Topology and metastability in the lattice Skyrme model

TL;DR

This paper develops a fully quantized lattice Skyrme model as an effective field theory for baryon-meson interactions, revealing that skyrmions shrink with increased fluctuations due to metastable states at finite temperature.

Contribution

It introduces a lattice Skyrme model with a novel topological density and calculates skyrmion size, showing unexpected shrinking behavior under thermal and quantum fluctuations.

Findings

Skyrmion size decreases with temperature and quantum fluctuations.

Large number of metastable states become accessible at higher temperatures.

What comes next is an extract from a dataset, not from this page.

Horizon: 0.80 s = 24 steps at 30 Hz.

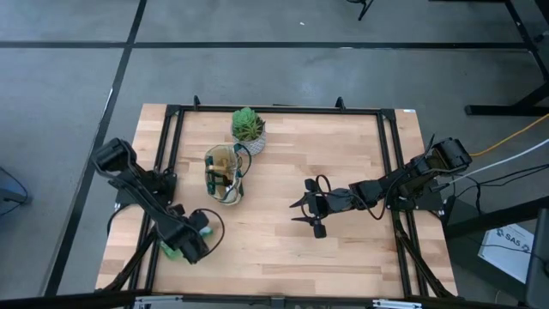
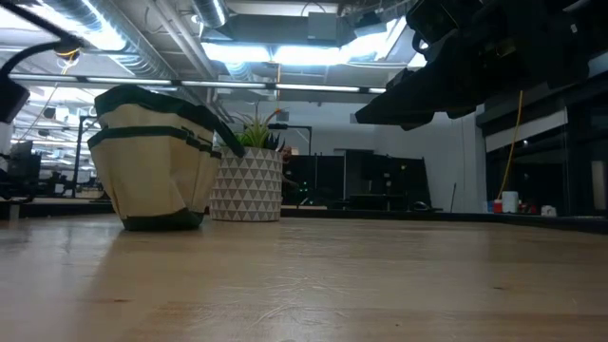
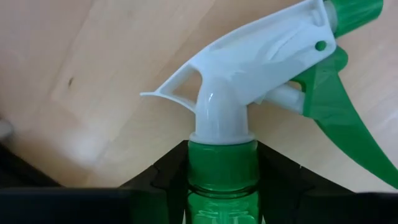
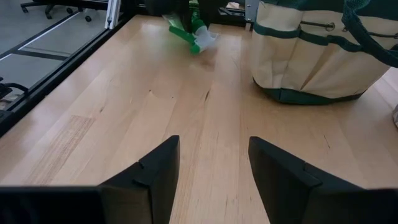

Provides a new method to compute topological properties on a lattice.

Abstract

We offer the Skyrme model on a lattice as an effective field theory - fully quantized - of baryon-meson interactions at temperatures below the chiral phase transition. We define a local topological density that involves the volumes of tetrahedra in the target space S^3 and we make use of Coxeter's formula for the Schlafli function to implement it. This permits us to calculate the mean-square radius of a skyrmion in the three-dimensional lattice Skyrme model, which may be viewed as a Ginzburg-Landau effective theory for the full quantum theory at finite temperature. We find that, contrary to expectations, the skyrmion shrinks as quantum and thermal fluctuations are enhanced. We ascribe this to a large number of metastable states that become accessible as the temperature is raised.